Update: Now at Amazon: Dash Express $399
Dash Navigation has announced that they have selected Inrix as their provider for real-time traffic flow data in their upcoming GPS launch in the new year. Recall, Dash Navigation previously announced the first consumer GPS with two-way communication so that it can send location information and then receive relevant traffic and Point of Interest (POI) information back.
The Dash Express device will go on sale in California in the first quarter of 2007 and roll nationally in the summer.
The unit has the potential to be a breakthrough device, with an onboard cellular radio and WiFi capability to communicate with the Dash servers and collect not only traffic data, but extra POI information that may be available only on the internet. Yesterday, I talked with both Brian Mistele, CEO of Inrix and Steve Wollenberg, founder and current VP at Dash, and learned quite a bit about the collaboration. So, the other novel aspect of the Dash Express device is that it has pre-loaded historic traffic flow data for major metro areas allowing it to calculate the best route not only based on your preferences, but historic traffic patterns and real-time Inrix based traffic flow data.

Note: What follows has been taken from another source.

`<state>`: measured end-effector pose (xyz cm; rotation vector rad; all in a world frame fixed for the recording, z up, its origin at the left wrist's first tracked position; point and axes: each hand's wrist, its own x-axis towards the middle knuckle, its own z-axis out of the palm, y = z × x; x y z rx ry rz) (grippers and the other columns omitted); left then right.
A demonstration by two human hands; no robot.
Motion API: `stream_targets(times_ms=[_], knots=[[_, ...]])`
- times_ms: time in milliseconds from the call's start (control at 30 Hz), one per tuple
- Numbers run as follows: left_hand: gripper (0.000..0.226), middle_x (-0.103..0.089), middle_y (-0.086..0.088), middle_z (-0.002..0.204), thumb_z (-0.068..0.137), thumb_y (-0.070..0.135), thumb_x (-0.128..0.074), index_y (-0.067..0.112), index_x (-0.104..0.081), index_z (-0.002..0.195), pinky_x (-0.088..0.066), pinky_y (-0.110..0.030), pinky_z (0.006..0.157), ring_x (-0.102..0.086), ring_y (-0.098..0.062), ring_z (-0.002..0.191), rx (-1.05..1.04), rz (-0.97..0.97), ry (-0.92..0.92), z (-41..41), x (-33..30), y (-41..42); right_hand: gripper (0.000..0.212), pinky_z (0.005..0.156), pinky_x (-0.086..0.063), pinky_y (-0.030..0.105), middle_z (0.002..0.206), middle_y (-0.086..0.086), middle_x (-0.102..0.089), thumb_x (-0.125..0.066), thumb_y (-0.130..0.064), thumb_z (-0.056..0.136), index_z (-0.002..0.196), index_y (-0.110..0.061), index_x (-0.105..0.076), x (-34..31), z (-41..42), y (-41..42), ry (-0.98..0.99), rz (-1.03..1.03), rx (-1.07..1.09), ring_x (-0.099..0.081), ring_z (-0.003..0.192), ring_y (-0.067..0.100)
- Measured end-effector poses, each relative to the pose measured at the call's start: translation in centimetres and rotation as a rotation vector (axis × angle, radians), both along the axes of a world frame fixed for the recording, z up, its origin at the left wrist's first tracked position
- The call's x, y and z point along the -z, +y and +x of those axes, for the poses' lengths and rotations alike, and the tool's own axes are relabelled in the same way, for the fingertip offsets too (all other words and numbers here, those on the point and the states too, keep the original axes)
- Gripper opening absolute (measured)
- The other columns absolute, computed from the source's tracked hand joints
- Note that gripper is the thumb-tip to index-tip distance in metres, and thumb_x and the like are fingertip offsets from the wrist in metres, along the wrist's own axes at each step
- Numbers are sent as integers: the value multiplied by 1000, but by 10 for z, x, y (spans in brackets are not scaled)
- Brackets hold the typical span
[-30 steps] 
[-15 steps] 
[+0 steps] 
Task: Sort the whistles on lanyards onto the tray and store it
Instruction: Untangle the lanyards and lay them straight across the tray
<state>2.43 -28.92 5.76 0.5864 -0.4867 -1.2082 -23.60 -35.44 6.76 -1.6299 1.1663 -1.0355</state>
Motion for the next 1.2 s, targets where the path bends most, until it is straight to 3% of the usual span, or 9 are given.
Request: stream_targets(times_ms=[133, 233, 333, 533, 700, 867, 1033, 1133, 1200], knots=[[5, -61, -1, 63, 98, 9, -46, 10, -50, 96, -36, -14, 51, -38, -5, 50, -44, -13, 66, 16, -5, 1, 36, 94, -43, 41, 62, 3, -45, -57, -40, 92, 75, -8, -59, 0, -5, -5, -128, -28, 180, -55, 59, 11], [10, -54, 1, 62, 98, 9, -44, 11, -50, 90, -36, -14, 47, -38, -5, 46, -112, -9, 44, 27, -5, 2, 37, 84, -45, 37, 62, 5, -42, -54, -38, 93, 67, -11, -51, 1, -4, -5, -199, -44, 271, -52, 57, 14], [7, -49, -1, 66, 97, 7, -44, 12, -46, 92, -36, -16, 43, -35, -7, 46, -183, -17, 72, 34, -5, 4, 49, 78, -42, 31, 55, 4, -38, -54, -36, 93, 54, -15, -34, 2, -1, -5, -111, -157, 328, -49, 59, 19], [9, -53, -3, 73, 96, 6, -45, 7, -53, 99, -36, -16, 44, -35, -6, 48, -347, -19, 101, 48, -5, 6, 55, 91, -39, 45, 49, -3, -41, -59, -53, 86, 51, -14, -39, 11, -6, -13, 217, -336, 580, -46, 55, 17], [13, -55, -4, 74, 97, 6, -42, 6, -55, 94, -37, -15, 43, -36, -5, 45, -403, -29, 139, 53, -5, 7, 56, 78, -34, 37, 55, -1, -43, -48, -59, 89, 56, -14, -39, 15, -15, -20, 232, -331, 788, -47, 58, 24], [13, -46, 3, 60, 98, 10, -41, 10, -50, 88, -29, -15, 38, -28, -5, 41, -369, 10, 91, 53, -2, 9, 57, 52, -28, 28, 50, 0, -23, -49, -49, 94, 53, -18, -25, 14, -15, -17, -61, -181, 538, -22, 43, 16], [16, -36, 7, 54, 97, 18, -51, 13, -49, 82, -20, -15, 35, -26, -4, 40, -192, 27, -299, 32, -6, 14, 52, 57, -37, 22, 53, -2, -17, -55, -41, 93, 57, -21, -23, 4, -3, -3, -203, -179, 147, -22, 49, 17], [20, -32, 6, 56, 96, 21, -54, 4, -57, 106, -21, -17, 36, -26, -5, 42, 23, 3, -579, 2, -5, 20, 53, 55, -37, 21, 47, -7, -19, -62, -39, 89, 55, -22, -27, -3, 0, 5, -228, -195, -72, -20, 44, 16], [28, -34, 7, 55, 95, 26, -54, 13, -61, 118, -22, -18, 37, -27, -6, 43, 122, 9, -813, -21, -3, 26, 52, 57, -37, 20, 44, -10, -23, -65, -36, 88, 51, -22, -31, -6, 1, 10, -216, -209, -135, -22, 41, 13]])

Very advanced, with the potential for more.
As previously reported, the Dash device will also be able to network with other Dash users so that as your metro area starts to fill up with Dash Express owners, they will serve as traffic probes for you (and you for them) in order to help get even more accurate data on the roads you collectively travel on. (Don't go all "Big Brother" on me; the data is shared anonymously through a newly generated random ID that is created every time you turn the unit on.) Also, Inrix recently announced that they will be providing fuel price data available through their data feed service, and at this time there have not been any announcements as to partners who will use this data (i.e. not Dash either). But, picture tapping "Gas Station POI", and it coming back with surrounding gas stations AND current gas prices. How cool and useful is that? This is a no brainer that I would like to see in my GPS. Garmin, TomTom, Mio, Magellan? Please? So, one has to wonder with an open connection to the internet, will the Dash device adopt this kind of data too? This gives you a glimpse into what is possible.
I do know that Dash decided NOT to adopt full browser capability into the Dash Express unit, which for now is OK in my mind saying that it would be a hard adaptation and distraction to drivers. What they are going to offer is optimized content for the Dash Express unit which will allow you to type in let's say "Dim Sum" and it will return a list of restaurants that offer Dim Sum in your area. This is from data that it has culled from familiar on-line search engines.
The Dash Express unit is going to ship in the new year, and it is a flat form factor unit with a few key controls on the front panel as hard buttons. The unit should retail for prices that are comparable to other higher end GPS units. One can only imagine what the potential is for this unit with onboard cellular and WiFi capabilities as well as two way communication. The unit will require a monthly subscription, and is said to be comparable to satellite radio type pricing. For those of you worried about set-up, I was told that the unit requires no configuration out of the box for the cellular/WiFi/server set-up, simply turn on and go. Nice.
Press Release Follows:
Dash Navigation™, Inc. and Inrix, Inc. today announced that Dash will use real-time traffic flow data from Inrix in its Dash Express™ product, the industry's first Internet-connected auto navigation device. Dash will use the Inrix data, which includes GPS-based probe data from more than 625,000 vehicles, to enhance its own Dash Network Traffic™ data, which is collected from the network of Dash devices that automatically report traffic conditions along their routes. By adding the Inrix information to its own data, Dash Express will offer consumers the most comprehensive traffic flow information and the most accurate forecasted travel times available in the industry today.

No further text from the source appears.